CELL SENESCENCE, CARCINOGENESIS, AND AGING

细胞衰老、癌变和衰老

• 批准号: 2574318
• 负责人: J C BARRETT
• 金额: --
• 依托单位: NATIONAL INSTITUTE OF ENVIRONMENTAL HEALTH SCIENCES
• 依托单位国家: 美国
• 资助国家: 美国
• 起止时间: 至
• 项目状态: 未结题
• 来源: https://reporter.nih.gov/project-details/2574318
• 关键词: carcinogenesis; cell cycle; cell senescence; enzyme activity; fibroblasts; guanine nucleotide binding protein; hamsters; human tissue; neoplasm /cancer genetics; neoplastic growth; oncoproteins; phosphoprotein phosphatase; polymerase chain reaction; species difference; telomerase; telomere; tumor suppressor genes

The factors that cause cancer to be a major health problem of the elderly are unknown. We are addressing this problem by studying aging at the molecular level using cellular models. We have shown that defects in the senescence program in tumor cells is corrected by introduction of specific normal human chromosomes, including chromosome 1. We are cloning this putative senescence gene by several approaches including radiation reduction hybrids, genetic suppressor element technology, and PCR differential display. Senescent cells are irreversibly arrested and fail to enter into DNA synthesis upon serum stimulation. Current efforts are involved in investigating the mechanism responsible for the arrest. We have shown that the permanent hypophosphorylation of the Rb protein maybe caused by the inhibition of Rb-kinases (such as cdk4 and cdk6) by elevation of p21 and p16. The hypophosphorylation of Rb allows the formation of Rb-E2F complexes. In addition, two new E2F complexes containing the p21 protein are also found in senescent cells. These complexes most likely negatively regulate genes that are required for entry into DNA synthesis, and hence play an important role in the maintenance of the senescent phenotype. We are continuing to investigate the function of these complexes in several cellular systems, and how loss of their expression may influence the cancer process. Finally, work from other labs suggests that reactivation of telomerase occurs with a high frequency in cells undergoing immortalization. We have found, however,that telomerase activity is low in senescent human fibroblasts but is maintained in senescent hamster fibroblasts. This difference is interesting, because it may account for the difference between species and their immortalization rate, or may indicate that downregulation of teomlerase is not an absolute requirement for senescence. We are investigating these species differences to resolve these issues.
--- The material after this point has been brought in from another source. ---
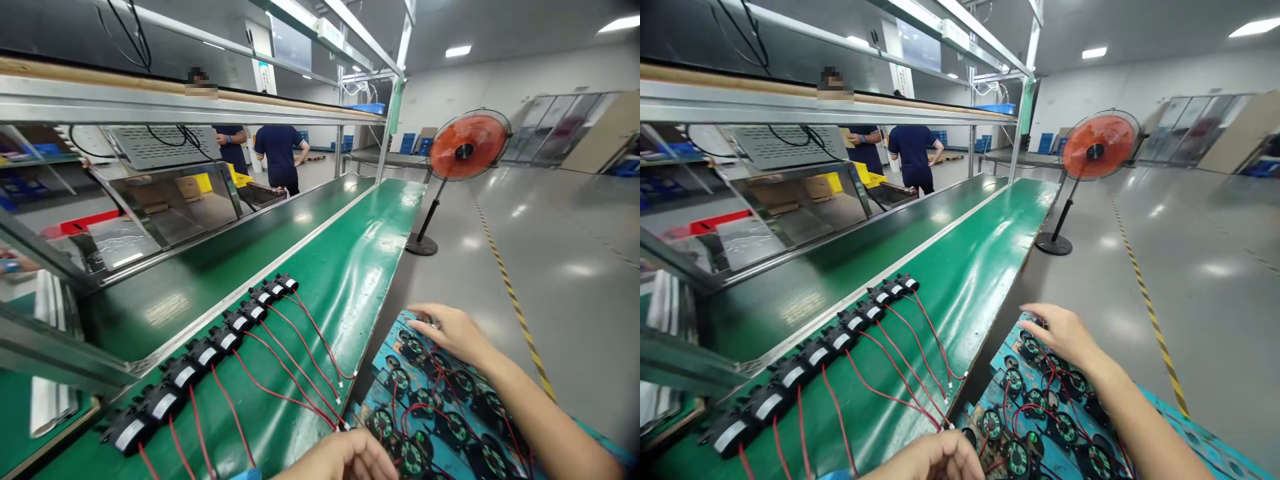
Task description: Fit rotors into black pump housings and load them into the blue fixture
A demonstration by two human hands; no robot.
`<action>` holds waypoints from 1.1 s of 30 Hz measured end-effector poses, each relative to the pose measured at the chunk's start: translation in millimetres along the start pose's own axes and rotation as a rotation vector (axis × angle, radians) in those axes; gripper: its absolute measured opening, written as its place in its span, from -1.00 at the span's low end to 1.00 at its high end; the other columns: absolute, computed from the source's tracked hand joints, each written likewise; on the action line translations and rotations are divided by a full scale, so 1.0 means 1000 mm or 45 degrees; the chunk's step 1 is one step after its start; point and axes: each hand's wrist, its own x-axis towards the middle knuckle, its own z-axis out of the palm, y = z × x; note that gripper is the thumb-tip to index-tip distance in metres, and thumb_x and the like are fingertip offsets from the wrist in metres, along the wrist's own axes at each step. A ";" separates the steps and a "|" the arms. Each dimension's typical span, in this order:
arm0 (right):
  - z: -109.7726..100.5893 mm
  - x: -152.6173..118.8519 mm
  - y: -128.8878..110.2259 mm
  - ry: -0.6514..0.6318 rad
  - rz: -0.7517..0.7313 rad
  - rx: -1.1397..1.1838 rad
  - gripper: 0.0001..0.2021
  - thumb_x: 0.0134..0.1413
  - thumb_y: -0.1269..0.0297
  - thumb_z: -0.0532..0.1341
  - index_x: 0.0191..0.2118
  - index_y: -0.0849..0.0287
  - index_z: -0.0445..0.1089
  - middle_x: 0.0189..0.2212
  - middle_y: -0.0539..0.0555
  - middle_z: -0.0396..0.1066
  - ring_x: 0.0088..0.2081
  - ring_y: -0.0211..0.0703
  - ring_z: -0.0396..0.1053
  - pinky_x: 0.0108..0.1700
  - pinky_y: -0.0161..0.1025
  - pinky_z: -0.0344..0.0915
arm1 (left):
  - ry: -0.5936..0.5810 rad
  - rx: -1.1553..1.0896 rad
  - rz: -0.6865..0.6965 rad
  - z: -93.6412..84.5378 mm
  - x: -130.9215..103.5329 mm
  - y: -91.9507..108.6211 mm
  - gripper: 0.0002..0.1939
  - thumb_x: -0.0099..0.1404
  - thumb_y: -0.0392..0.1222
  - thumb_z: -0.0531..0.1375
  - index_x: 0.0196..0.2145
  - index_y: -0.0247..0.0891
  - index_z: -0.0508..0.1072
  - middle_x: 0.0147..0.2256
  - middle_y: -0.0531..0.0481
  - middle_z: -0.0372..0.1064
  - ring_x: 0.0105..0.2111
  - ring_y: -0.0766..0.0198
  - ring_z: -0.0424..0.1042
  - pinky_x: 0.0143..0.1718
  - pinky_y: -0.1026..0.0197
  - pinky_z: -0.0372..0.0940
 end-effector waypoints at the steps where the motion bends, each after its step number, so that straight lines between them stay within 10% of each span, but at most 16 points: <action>1: 0.009 0.025 -0.027 0.056 -0.257 0.006 -0.48 0.24 -0.16 0.14 0.19 -0.01 0.37 0.05 0.19 0.46 0.06 0.07 0.40 0.09 -0.03 0.28 | -0.001 0.019 0.042 -0.004 -0.005 0.004 -0.32 0.06 0.36 0.33 -0.05 -0.21 0.54 -0.27 -0.03 0.48 -0.37 0.36 0.34 -0.31 0.35 0.18; 4: 0.053 0.108 -0.105 0.169 -0.825 -0.074 -0.22 0.05 -0.35 0.20 0.26 0.06 0.31 0.18 0.22 0.35 0.22 0.14 0.25 0.24 0.05 0.14 | 0.083 0.239 0.175 -0.016 -0.019 0.015 -0.40 0.19 0.30 0.29 -0.07 -0.27 0.52 -0.27 -0.08 0.52 -0.36 0.33 0.42 -0.31 0.32 0.23; 7: 0.102 0.181 -0.163 0.206 -1.054 -0.136 -0.14 -0.01 -0.41 0.19 0.30 0.05 0.26 0.26 0.24 0.25 0.28 0.13 0.16 0.27 0.03 0.08 | 0.540 0.793 0.341 -0.048 -0.035 0.026 -0.59 0.31 0.16 0.23 -0.05 -0.18 0.52 -0.14 -0.13 0.53 -0.15 0.12 0.48 -0.08 0.14 0.31; 11: 0.147 0.236 -0.211 0.172 -1.195 -0.189 -0.13 -0.02 -0.42 0.18 0.32 -0.02 0.21 0.35 0.27 0.07 0.33 0.18 0.03 0.29 0.09 -0.01 | 1.330 1.432 0.325 -0.129 -0.059 0.041 -0.58 0.38 0.07 0.13 0.12 -0.11 0.39 0.09 -0.16 0.41 0.10 -0.06 0.35 0.13 -0.14 0.20; 14: 0.167 0.249 -0.230 0.063 -1.182 -0.203 -0.27 0.09 -0.36 0.14 0.30 -0.13 0.23 0.32 0.20 0.10 0.28 0.13 0.09 0.23 0.06 0.05 | 1.576 1.717 0.105 -0.187 -0.068 0.053 -0.50 0.38 0.08 0.13 0.20 -0.17 0.32 0.14 -0.20 0.37 0.13 -0.09 0.33 0.11 -0.19 0.21; 19: 0.180 0.234 -0.235 0.010 -0.921 -0.153 -0.35 0.13 -0.37 0.08 0.25 -0.20 0.27 -0.01 0.11 0.37 -0.02 0.01 0.28 0.02 -0.07 0.21 | 1.586 2.047 -0.117 -0.223 -0.053 0.064 -0.50 0.36 0.00 0.18 0.16 -0.30 0.40 0.16 -0.32 0.37 0.23 -0.34 0.19 0.17 -0.45 0.03; 26: 0.162 0.159 -0.204 0.086 -0.470 -0.085 -0.29 0.18 -0.27 0.13 0.33 -0.02 0.16 0.03 0.27 0.29 0.08 0.17 0.20 0.07 0.11 0.17 | 1.266 2.079 0.031 -0.195 -0.015 0.059 -0.60 0.35 -0.07 0.21 0.12 -0.16 0.46 0.17 -0.16 0.41 0.32 -0.26 0.09 0.27 -0.41 -0.12; 30: 0.132 0.148 -0.162 -0.233 -0.615 0.151 0.12 -0.19 -0.08 0.50 0.43 0.02 -0.08 0.27 0.28 0.08 0.26 0.16 0.08 0.21 0.02 0.16 | 1.180 2.046 0.056 -0.187 -0.011 0.059 -0.57 0.37 -0.13 0.20 0.17 -0.21 0.41 0.14 -0.17 0.44 0.30 -0.26 0.14 0.24 -0.38 -0.05; 33: 0.116 0.153 -0.136 -0.347 -0.636 0.331 0.05 -0.18 0.10 0.53 0.40 -0.01 0.00 0.17 0.21 0.23 0.18 0.05 0.24 0.20 -0.05 0.21 | 1.157 2.028 0.054 -0.187 -0.012 0.061 -0.57 0.38 -0.16 0.18 0.18 -0.21 0.40 0.14 -0.16 0.45 0.29 -0.24 0.16 0.24 -0.37 -0.04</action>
导致癌症的因素是老年人的主要健康问题 是未知的。 我们正在通过研究老龄化来解决这个问题， 在分子水平上使用细胞模型。 我们已经表明， 肿瘤细胞中的衰老程序通过引入 特定的正常人类染色体，包括1号染色体。 我们 通过几种方法克隆了这个假定的衰老基因，包括 减少辐射的杂交种，基因抑制元件技术， PCR差异显示。衰老细胞被不可逆地阻止， 在血清刺激下不能进入DNA合成。 目前的努力 参与调查负责逮捕的机制。 我们已经证明Rb蛋白的永久性低磷酸化 可能是由于Rb激酶（如cdk4和cdk6）被抑制所致， p21和p16升高。Rb的低磷酸化使得 Rb-E2F复合物的形成。 此外，两个新的E2F复合物 在衰老细胞中也发现了含有p21蛋白的细胞。 这些 复合物最有可能负调控基因， 进入DNA合成，并因此发挥重要作用， 衰老表型的维持。 我们正在继续调查 这些复合物在几个细胞系统中的功能，以及如何损失 它们的表达可能会影响癌症的进程。 最后，工作从 其他实验室表明，端粒酶的重新激活发生在高水平的 在经历永生化的细胞中的频率。 我们发现， 然而，在衰老人成纤维细胞中端粒酶活性较低 但维持在衰老的仓鼠成纤维细胞中。 这种差异是 有趣的是，它可以解释物种之间的差异， 以及它们的永生化率，或者可能表明， teomlerase不是衰老的绝对必需品。我们 研究这些物种差异来解决这些问题。